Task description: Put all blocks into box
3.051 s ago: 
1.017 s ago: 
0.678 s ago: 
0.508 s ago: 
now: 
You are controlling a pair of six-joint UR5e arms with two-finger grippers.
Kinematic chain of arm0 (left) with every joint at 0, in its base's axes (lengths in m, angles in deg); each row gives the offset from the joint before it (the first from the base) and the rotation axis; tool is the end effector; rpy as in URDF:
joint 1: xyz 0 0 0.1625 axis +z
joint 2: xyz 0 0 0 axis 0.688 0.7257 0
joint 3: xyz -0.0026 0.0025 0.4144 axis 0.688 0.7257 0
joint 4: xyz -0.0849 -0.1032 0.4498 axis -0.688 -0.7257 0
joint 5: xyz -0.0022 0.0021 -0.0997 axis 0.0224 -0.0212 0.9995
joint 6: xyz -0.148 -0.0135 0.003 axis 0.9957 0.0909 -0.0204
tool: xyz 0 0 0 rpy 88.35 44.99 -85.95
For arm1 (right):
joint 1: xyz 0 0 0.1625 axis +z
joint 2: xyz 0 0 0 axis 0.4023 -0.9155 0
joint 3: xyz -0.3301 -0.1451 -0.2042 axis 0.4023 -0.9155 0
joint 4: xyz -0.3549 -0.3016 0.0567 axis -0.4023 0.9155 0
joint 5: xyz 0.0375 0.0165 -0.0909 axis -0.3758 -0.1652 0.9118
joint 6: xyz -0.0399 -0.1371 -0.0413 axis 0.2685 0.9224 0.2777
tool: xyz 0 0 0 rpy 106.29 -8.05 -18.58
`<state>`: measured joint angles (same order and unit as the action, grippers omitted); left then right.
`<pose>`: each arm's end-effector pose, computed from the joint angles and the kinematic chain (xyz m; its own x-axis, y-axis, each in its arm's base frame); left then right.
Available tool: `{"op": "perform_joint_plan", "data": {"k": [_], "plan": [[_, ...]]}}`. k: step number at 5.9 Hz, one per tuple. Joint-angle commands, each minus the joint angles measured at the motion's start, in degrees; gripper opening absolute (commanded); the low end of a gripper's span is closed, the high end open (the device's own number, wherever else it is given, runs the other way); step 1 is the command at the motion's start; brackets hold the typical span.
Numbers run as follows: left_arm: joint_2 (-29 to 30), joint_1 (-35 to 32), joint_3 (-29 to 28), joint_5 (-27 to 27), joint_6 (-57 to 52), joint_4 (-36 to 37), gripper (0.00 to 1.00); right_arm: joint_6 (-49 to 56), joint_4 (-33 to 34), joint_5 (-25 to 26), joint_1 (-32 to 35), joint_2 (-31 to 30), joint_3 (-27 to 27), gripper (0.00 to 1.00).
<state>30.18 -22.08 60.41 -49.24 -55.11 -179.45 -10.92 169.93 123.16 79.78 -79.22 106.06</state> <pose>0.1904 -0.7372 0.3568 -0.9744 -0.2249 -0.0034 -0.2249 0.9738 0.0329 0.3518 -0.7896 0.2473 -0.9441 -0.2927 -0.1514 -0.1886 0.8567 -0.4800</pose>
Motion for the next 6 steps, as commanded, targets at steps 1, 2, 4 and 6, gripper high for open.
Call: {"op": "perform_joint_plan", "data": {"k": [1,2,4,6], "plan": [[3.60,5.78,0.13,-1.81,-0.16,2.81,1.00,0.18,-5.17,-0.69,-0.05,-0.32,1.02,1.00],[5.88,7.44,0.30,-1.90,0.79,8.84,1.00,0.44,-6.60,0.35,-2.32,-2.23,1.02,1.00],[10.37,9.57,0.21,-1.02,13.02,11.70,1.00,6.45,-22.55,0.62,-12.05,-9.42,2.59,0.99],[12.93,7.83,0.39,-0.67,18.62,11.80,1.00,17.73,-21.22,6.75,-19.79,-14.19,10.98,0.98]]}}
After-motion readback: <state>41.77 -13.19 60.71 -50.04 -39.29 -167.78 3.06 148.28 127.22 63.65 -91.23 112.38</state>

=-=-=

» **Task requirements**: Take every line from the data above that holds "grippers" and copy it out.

» **Response area**:
You are controlling a pair of six-joint UR5e arms with two-finger grippers.
`<state>`: measured joint angles (same order and unit as the action, grippers omitted); left then right.

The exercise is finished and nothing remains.